Come on, CNN — did anyone bother to ask? You’ve got a humerus, a radius and an ulna converging in there. Which bone was it? More than one? Are we talking sling only? Jelly cast? Ulnar nerve channel spared? How is Secretary Clinton’s shoulder? Has anyone checked? Inquiring minds want to know.
Maybe it is just me since I work with busted people all day long and trying to pry out of a client what diagnosis they received on damage to their own bodies that they are walking around in can sometimes be like asking a toddler to repeat a phone message. They have no clue and don’t realize that it matters, or else prefer to believe they are solid inside, like a potato, instead of filled with complicated and icky stuff. CNN itself ran the recent news story which described how depressingly few adults of normal intelligence know where their hearts, livers and other chitlins are located.
Also, I broke my own elbow once. I was nine and running around at dusk, to a children’s birthday party, carrying a nominal gift that kept me from catching myself competently when I tripped on a rusty wicket fence (I couldn’t see for sour owlshit even in those days). I did a one-point landing on a flagstone with my left elbow and chipped the end off my olecranon process. All I knew at the time, of course, was that my elbow hurt like hell and I had better hide it when I got home or the screaming would never stop (we all know about parents like this, I had one, nuff said), but eventually it became apparent that I couldn’t straighten my arm out and I went through the whole miserable trek to the dispensary (as the clinic serving military families was called in those days) and various other medical locations, over a period of weeks.
What nobody did was think through the collateral damage — when you fall like this, your shoulder joint, a loose shallow joint that allows you a big range of arm motion, gets jammed like no one’s business, and the damage lingers, not so much in joint tissues themselves, but the muscles that got strained and torqued when the jolt passed through. Nine years later I had a mean nerve impingement that made my whole left arm feel like it was going to fall off and pain in my left hooter so sharp that I ran it by a gynecologist. It took a fresh-from-school chiropractor to start sorting it out, when no lord-of-the-earth MD could offer me anything more specific than Valium, and after that one thing led to another and today I fix busted people because someone has to.
A little over two years ago my older massage buddy, Sister Age, dragged me to the pool when she was rehabbing her own fractured tibia and made me swim laps with her for 45 minutes, and that was when I finally tore loose the last adhesions from that old fracture. I had to ace-bandage the elbow for about a week, but it finally straightens out at an angle indistinguishable from the other one.
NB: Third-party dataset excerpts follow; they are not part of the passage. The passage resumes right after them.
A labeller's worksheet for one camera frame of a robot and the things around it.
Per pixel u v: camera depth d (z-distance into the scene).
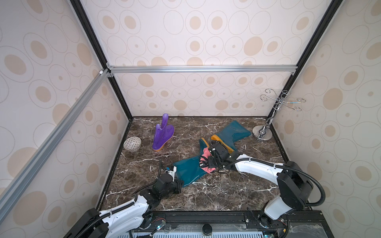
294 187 0.44
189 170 0.89
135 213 0.54
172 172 0.78
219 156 0.67
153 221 0.73
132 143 1.02
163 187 0.64
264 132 1.10
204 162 0.85
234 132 1.06
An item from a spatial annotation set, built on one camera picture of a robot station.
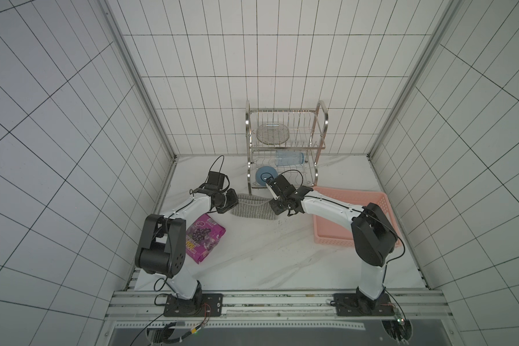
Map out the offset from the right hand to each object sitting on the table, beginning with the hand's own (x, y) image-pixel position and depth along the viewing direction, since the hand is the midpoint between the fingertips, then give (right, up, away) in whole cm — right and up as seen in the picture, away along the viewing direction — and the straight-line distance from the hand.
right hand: (270, 203), depth 92 cm
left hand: (-15, -1, 0) cm, 15 cm away
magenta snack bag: (-28, -12, -8) cm, 31 cm away
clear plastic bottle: (+10, +21, +18) cm, 30 cm away
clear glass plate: (+1, +31, 0) cm, 31 cm away
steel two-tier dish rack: (+17, +33, +1) cm, 37 cm away
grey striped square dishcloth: (-7, 0, -7) cm, 10 cm away
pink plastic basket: (+22, -10, -9) cm, 26 cm away
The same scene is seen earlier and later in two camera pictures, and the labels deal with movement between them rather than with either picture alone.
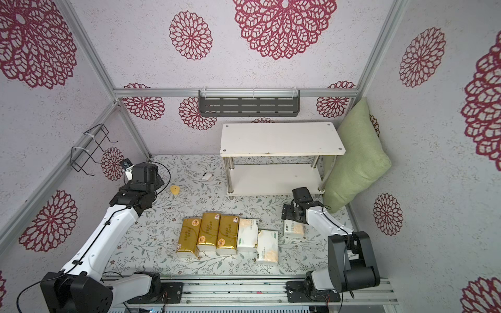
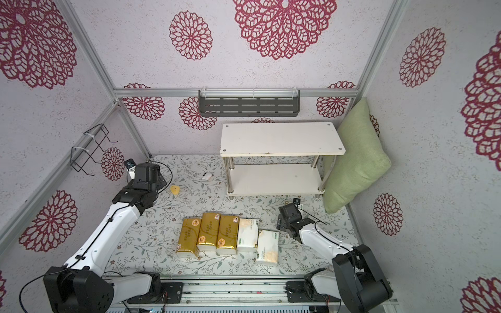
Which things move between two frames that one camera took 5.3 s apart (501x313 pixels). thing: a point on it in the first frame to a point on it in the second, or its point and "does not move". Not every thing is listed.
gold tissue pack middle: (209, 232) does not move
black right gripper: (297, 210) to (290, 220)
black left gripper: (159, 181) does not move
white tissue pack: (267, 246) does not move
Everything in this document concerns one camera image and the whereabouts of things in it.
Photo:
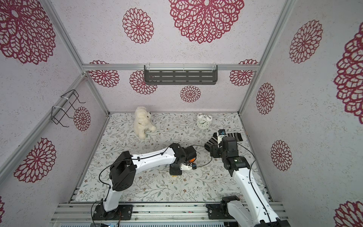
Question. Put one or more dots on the black grey striped sock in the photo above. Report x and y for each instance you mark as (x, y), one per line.
(213, 140)

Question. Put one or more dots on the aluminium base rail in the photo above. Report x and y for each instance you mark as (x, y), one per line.
(141, 212)

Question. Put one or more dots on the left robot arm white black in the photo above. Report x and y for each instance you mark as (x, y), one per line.
(123, 171)

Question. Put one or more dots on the black wire wall rack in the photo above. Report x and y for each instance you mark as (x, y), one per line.
(59, 112)

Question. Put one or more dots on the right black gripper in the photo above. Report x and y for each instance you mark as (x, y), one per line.
(215, 150)

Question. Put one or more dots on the white alarm clock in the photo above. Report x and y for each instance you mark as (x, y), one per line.
(204, 121)

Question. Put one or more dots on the white plush teddy bear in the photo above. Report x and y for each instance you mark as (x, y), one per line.
(143, 122)

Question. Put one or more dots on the grey metal wall shelf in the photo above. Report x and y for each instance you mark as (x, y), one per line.
(184, 76)

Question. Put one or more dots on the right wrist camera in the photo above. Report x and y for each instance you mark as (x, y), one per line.
(220, 135)

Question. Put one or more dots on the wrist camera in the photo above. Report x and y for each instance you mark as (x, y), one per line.
(220, 135)
(188, 166)

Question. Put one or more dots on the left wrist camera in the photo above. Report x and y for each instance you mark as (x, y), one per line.
(188, 166)

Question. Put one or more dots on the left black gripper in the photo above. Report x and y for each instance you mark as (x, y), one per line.
(174, 173)

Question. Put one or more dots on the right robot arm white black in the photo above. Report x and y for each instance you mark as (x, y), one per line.
(258, 212)

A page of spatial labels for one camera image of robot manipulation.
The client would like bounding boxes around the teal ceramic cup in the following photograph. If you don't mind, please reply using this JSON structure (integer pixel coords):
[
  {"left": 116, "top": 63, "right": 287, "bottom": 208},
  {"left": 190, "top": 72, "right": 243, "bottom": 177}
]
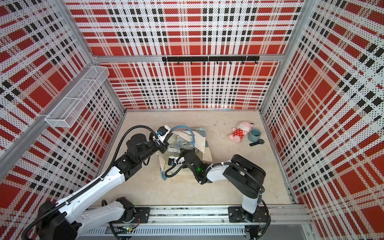
[{"left": 248, "top": 129, "right": 262, "bottom": 143}]

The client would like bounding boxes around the pink plush toy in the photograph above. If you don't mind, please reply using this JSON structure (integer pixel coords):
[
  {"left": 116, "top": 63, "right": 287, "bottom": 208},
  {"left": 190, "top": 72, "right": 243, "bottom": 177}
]
[{"left": 228, "top": 122, "right": 254, "bottom": 143}]

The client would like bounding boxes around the black wall hook rail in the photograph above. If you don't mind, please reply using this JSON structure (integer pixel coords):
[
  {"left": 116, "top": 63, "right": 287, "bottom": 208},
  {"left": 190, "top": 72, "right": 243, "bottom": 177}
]
[{"left": 162, "top": 56, "right": 260, "bottom": 64}]

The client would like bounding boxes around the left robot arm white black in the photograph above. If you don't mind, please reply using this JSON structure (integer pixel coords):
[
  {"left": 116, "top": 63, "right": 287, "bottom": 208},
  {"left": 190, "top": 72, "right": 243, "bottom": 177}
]
[{"left": 22, "top": 125, "right": 171, "bottom": 240}]

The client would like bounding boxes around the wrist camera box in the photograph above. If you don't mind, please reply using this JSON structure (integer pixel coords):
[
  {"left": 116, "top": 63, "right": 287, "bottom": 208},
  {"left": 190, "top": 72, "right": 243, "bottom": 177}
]
[
  {"left": 157, "top": 125, "right": 171, "bottom": 143},
  {"left": 168, "top": 156, "right": 181, "bottom": 167}
]

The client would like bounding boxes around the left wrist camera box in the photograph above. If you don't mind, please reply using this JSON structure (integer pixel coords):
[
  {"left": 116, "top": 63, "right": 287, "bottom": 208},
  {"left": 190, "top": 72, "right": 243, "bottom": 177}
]
[{"left": 157, "top": 125, "right": 171, "bottom": 143}]

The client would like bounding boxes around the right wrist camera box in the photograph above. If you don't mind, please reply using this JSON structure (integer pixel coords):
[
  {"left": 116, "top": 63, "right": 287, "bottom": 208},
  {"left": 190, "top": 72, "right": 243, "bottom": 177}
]
[{"left": 168, "top": 156, "right": 181, "bottom": 167}]

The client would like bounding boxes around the white wire mesh basket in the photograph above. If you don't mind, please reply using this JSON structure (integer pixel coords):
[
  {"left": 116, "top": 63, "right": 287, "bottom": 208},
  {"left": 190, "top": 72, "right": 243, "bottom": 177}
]
[{"left": 45, "top": 66, "right": 109, "bottom": 128}]

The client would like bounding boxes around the small black tool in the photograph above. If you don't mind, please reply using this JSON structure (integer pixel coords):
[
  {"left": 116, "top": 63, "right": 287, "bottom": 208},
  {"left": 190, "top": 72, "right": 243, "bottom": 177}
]
[{"left": 249, "top": 139, "right": 265, "bottom": 147}]

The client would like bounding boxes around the cream canvas tote bag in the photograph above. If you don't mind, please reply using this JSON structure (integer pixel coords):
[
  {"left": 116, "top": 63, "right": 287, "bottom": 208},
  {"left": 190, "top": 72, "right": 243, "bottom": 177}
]
[{"left": 156, "top": 125, "right": 213, "bottom": 180}]

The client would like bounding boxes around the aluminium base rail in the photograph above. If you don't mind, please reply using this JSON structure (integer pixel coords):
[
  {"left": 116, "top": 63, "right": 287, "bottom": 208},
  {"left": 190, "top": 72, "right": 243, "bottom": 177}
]
[{"left": 82, "top": 205, "right": 316, "bottom": 240}]

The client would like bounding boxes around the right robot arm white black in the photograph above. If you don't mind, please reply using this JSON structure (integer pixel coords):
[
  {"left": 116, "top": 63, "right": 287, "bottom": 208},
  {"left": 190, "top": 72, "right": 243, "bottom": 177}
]
[{"left": 164, "top": 151, "right": 272, "bottom": 240}]

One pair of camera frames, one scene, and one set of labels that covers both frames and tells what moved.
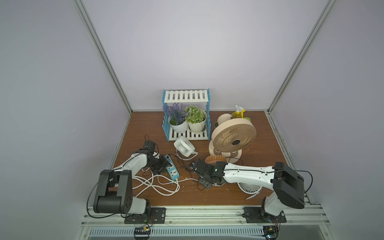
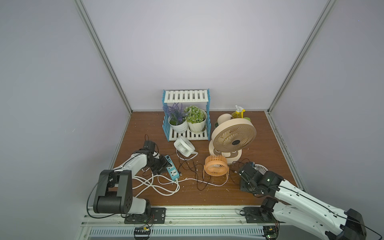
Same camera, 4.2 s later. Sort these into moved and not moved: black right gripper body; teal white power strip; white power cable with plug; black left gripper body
Moved: black right gripper body
Not moved: teal white power strip; black left gripper body; white power cable with plug
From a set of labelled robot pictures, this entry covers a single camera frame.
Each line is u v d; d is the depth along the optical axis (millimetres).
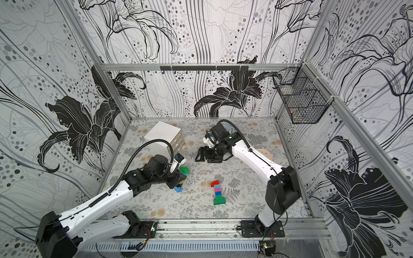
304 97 878
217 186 859
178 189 748
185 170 746
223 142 590
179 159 671
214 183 860
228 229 736
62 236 378
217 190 853
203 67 907
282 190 428
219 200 786
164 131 938
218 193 834
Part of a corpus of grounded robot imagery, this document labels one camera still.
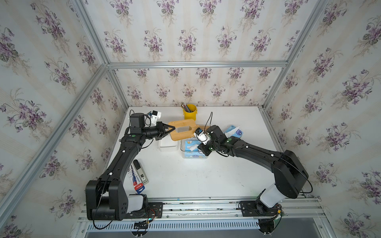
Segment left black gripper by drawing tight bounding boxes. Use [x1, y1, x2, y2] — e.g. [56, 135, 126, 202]
[139, 122, 174, 141]

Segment clear plastic tissue box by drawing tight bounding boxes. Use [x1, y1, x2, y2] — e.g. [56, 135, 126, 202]
[180, 137, 209, 160]

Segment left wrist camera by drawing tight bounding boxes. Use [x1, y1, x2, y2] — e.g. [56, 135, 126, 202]
[150, 111, 161, 126]

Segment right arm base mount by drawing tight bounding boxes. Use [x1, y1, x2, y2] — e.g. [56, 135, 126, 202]
[238, 199, 283, 236]

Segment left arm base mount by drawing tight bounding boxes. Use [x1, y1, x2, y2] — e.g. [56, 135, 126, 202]
[127, 202, 164, 238]

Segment white plastic tray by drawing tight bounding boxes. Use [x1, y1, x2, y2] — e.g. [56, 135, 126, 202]
[158, 135, 179, 152]

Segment colored pencils bundle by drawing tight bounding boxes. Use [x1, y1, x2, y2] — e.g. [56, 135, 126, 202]
[181, 103, 194, 113]

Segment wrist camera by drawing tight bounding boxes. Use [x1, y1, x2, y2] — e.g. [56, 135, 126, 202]
[193, 128, 209, 143]
[150, 111, 161, 126]

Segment yellow metal pen bucket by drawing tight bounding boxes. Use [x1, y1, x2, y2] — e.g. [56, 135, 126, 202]
[183, 104, 197, 121]

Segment bamboo tissue box lid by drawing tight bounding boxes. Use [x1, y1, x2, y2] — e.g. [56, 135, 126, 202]
[168, 119, 204, 141]

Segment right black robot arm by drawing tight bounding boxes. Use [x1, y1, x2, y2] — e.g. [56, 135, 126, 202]
[194, 125, 309, 214]

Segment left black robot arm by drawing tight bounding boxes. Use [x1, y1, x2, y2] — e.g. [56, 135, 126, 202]
[85, 113, 176, 221]

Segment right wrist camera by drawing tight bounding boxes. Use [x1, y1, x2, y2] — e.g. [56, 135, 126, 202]
[193, 128, 209, 143]
I suspect Secretary Clinton gets a massage and probably from someone good. I hope so. Someone who knows biomechanics, or their ass from their elbow.

I’m so glad I am not the only one frothing at the mouth about stuff like this in the news. That sort of coverage only feeds the attitude that it’s okay to be ignorant, that you don’t really need to know about your innards and how they work. I’d love to read your rant about clients who don’t even know what drugs they are taking and what they are for, which are items of information that the State of Missouri feels is important for massage therapists to know before they give a person a massage.
The State of Virginia cares less than a lot of my clients, who tend to be refreshingly suspicious of drugs for some reason. What makes my head spin is the people who have had a surgery and don’t know exactly what was done.
There seems to be a whole subsection of, I am sorry to say, the female half of the human race who view their life path as:
- Get out of school and get job
- Assume only the positions required by that job for the next 30 years of your life; typically, sitting
- Develop pain here and pain there; smile ruefully and say “I’m getting old”
- Flap ineffectually at the idea of going to an occasional exercise class
- Do not exert real effort, because they already hurt so anything like physical work might make them break
- Accept drugs and surgeries in increasing frequency; collude in viewing menopause as an illness requiring treatment
- Tentatively consider taking a vitamin supplement, as if it were something exotic, like firewalking
- Totter around in shoes that give no support and clothing that discourages movement, including bra’s that leave furrows in the flesh
- Accept all orders from doctors to go here and go there and get this test and that test and this other procedure without any question, in preparation for an old age of devoting all their leisure time to being a medical consumer, but
- Learn as little as possible about their bodies, because it’s scary.
Sometimes these are people who teach the young. By me, that’s scary.
Well, how could they know what was done during surgery? After all, they were unconscious at the time it happened, right? Besides, it involves those suspicious and “solid” insides. And the explanation and diagnosis probably involved big complicated words like arteriosclerosis.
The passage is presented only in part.